## Stored items
====
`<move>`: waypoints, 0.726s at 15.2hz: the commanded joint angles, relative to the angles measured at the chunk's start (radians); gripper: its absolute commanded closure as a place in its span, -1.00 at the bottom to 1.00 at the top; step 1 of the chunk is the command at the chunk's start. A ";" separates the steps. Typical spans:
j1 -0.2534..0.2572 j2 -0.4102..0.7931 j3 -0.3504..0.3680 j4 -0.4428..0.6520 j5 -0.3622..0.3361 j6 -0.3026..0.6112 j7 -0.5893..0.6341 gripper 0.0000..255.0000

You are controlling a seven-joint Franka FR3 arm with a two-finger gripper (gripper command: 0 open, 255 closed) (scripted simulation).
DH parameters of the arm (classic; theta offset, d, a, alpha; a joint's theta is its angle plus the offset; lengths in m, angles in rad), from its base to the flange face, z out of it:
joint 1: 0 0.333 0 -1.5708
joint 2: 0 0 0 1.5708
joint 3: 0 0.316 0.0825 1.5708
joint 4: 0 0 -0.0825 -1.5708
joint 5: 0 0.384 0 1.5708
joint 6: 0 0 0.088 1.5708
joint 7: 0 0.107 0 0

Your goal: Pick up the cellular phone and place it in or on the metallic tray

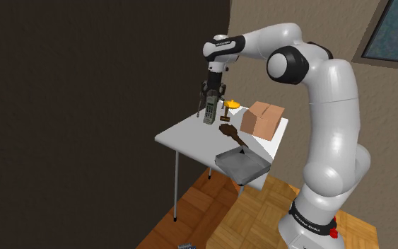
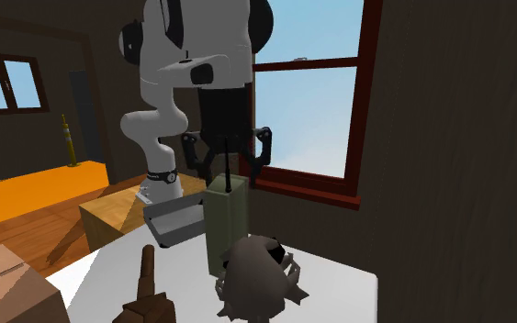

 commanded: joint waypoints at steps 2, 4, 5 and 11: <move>-0.002 -0.003 -0.001 0.039 -0.001 -0.041 0.003 1.00; -0.003 -0.002 -0.001 0.065 -0.001 -0.067 0.005 1.00; 0.004 -0.055 -0.003 -0.011 -0.007 -0.042 0.005 1.00; 0.034 -0.330 -0.006 -0.378 -0.044 0.053 0.020 1.00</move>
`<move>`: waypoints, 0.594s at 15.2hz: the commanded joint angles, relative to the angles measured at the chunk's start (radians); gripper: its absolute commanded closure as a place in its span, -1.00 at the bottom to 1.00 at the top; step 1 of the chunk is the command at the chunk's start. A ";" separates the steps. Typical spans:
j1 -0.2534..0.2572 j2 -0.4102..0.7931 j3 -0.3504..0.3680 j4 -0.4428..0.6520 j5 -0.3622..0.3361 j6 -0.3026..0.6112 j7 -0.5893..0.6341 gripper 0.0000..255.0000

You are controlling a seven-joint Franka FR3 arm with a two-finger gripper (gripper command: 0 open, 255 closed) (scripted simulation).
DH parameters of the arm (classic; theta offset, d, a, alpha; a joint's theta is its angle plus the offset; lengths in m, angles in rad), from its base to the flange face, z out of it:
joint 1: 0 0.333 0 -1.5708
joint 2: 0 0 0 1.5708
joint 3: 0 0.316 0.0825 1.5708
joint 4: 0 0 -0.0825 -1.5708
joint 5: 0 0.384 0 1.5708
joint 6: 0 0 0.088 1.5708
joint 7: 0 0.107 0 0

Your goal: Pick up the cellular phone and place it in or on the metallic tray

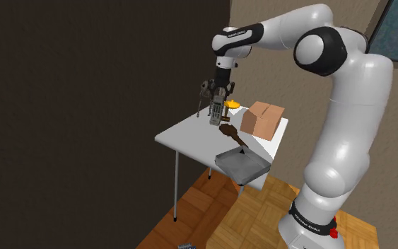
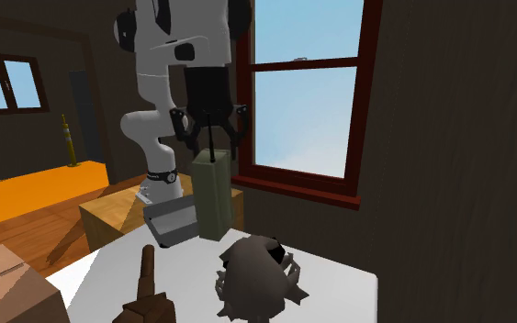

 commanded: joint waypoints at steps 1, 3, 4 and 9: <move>0.007 -0.100 -0.001 -0.125 -0.014 0.027 0.006 1.00; 0.011 -0.184 0.002 -0.221 -0.027 0.042 0.015 1.00; 0.013 -0.225 0.003 -0.267 -0.033 0.047 0.019 1.00; 0.014 -0.429 0.015 -0.473 -0.060 0.051 0.045 1.00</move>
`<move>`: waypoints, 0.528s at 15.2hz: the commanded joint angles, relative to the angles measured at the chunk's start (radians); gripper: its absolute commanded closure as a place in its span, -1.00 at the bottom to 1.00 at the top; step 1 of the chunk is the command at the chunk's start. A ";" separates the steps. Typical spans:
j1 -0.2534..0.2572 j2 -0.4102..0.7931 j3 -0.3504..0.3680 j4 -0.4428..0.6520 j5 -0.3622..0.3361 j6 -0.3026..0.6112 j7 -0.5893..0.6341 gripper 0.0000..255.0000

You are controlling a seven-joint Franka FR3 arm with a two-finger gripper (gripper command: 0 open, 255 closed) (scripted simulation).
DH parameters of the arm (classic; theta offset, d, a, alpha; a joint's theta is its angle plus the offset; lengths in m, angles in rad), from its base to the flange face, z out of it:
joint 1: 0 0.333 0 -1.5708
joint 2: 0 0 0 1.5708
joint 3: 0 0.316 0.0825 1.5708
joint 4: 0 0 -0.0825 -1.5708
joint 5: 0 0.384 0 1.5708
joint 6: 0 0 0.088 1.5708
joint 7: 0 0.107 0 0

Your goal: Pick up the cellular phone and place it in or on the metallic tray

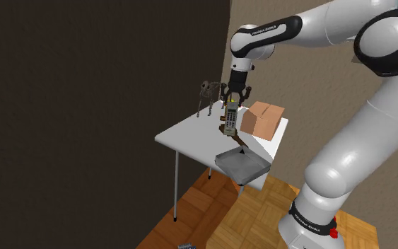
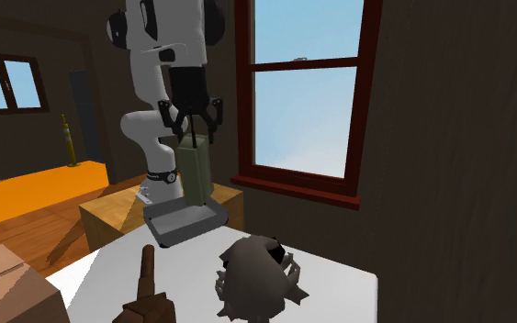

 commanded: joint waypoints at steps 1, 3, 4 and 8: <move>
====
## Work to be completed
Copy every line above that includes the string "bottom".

## Result below
`<move>`: waypoints, 0.726s at 15.2hz: the commanded joint angles, relative to the angles measured at the chunk's start (radians); gripper: its absolute commanded closure as a place in its span, -1.00 at the bottom to 1.00 at the top; step 1 of the chunk is the command at the chunk's start. A ";" separates the steps. Typical spans:
`<move>`: waypoints, 0.594s at 15.2hz: the commanded joint angles, relative to the angles measured at the chunk's start (radians); gripper: its absolute commanded closure as a place in its span, -1.00 at the bottom to 1.00 at the top; step 1 of the chunk is the command at the chunk's start. A ";" separates the steps. Typical spans:
`<move>`: waypoints, 0.528s at 15.2hz: the commanded joint angles, relative to the angles measured at the chunk's start (radians); gripper: its absolute commanded closure as a place in its span, -1.00 at the bottom to 1.00 at the top; step 1 of the chunk is the command at the chunk's start. A ";" separates the steps. Typical spans:

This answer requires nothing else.